Before, I would have been embarrassed by the unusual request he seemed to have included with his reservation, but the proposition interested me.
When I sat, I didn’t have to pick my beverage, since he’d ordered ahead, choosing the orange white tea.
I picked up a journal placed atop the large pile directly in front of me. Its pocket size stuck out to me.
Inside were sketches: small graphite drawings, some instructional sketches, a grocery list included occasionally, and a number of long-lost whispers of problems through the years.
The next book I picked up was clothbound, the paper thicker. Inside were what I assumed to be studies. Anatomy with and without skin. There were hands with poses ranging from simple to peculiar. Every couple of pages, the body part would change, then some rough studies of bodies and poses, plans for larger sculptures and compositions.
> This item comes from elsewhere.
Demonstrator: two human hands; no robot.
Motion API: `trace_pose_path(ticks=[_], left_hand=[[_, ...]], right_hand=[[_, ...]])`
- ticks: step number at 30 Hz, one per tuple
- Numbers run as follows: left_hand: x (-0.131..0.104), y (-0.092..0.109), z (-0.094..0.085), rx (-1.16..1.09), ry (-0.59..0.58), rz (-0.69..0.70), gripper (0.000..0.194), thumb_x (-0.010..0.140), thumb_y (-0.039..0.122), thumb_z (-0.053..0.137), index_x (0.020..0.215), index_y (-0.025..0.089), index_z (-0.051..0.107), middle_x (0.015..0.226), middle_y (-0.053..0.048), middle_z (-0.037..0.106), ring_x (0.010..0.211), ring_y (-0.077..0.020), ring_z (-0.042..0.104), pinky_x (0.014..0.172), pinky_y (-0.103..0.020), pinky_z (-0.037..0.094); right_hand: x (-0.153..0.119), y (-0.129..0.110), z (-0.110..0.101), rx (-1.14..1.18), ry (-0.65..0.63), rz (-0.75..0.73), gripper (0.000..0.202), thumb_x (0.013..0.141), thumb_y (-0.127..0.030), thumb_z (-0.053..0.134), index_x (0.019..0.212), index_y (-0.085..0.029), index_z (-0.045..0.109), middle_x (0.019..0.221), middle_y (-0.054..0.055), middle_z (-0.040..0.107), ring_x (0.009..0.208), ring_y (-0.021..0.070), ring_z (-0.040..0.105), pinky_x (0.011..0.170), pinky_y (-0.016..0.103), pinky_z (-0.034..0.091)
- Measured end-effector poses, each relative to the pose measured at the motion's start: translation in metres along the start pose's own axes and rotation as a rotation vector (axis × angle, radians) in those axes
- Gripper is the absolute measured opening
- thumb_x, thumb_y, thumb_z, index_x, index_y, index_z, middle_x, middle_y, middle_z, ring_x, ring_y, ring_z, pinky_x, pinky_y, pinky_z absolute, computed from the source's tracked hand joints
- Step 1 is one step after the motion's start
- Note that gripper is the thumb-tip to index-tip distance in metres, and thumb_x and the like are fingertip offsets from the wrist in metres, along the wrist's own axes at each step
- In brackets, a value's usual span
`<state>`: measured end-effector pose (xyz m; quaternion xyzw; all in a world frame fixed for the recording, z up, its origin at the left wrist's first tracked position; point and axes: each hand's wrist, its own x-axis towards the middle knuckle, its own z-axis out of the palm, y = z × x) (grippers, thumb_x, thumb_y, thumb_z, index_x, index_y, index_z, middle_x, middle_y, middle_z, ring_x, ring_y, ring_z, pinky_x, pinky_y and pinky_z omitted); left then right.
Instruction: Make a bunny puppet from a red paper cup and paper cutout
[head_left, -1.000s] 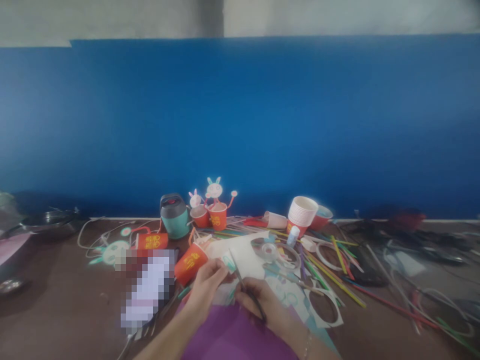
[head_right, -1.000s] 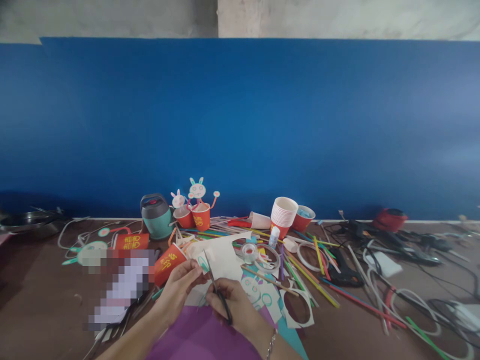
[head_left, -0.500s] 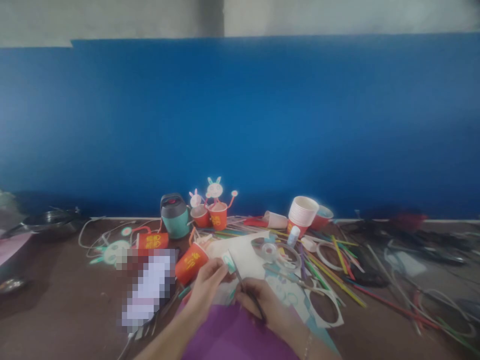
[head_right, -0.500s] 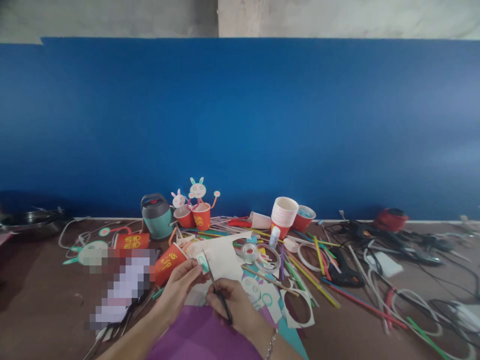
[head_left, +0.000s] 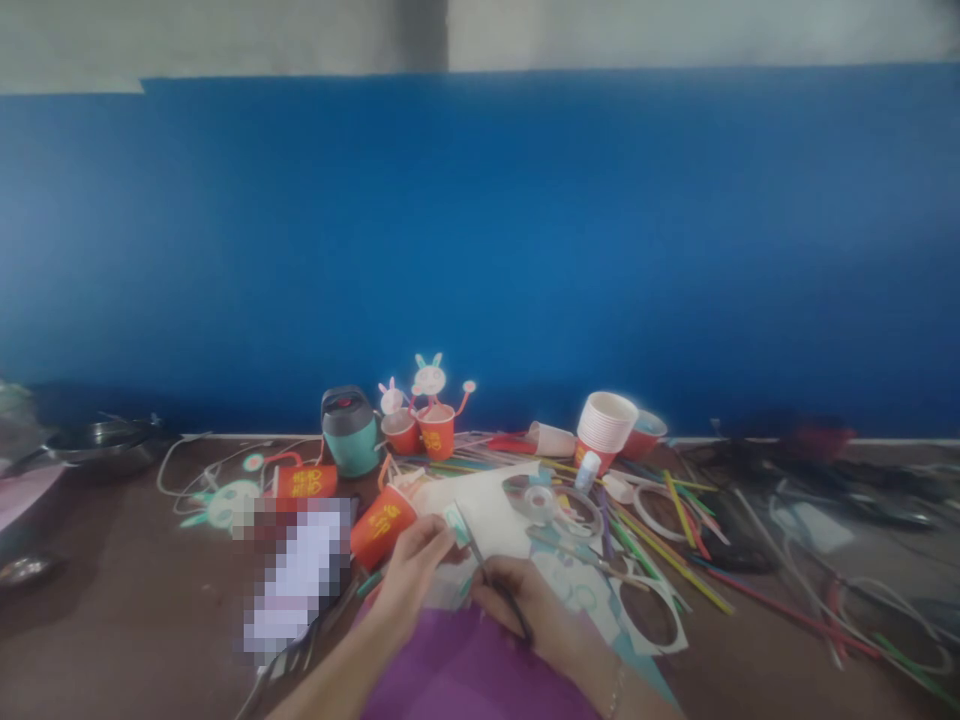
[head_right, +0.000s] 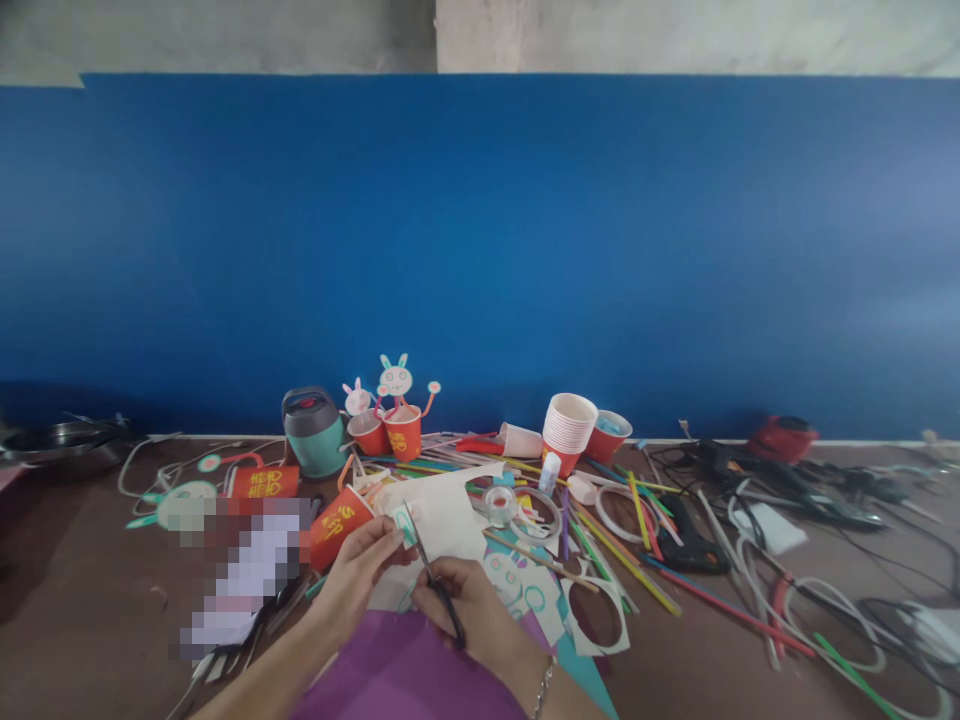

In the corners, sometimes there was a palette smear, small details to pull the vision together.
I veered from the main pile to a lesser one, lifting a somewhat new notebook of thick bound paper. Along the edge, the paper wavered, presumably from fingers grasping the pages.
It started with full anatomy, dried rings of coffee stains here and there, the charcoal still loose enough to be wiped away by my curious finger. The forms were stiff, clinical.
As I turned the pages, they got looser in form, and something familiar grasped at the back of my mind. I started to see my face, my posture, my clothing invaded on this closed door of expression, my likeness bleeding through, possibly subconsciously.
Then, it was no longer a question of the representation being accidental.
An entire page dedicated to my reading positions. At the table, curled up on the chair, lying in bed. Some of them made me all too aware of my posture, even now.
Facial studies on the opposite page; my favorite was the one with some sort of angry expression, nearly a pout.
Do my eyebrows crease that much when I’m angry?
Upon flipping the page, there was a nude spread that crossed two pages.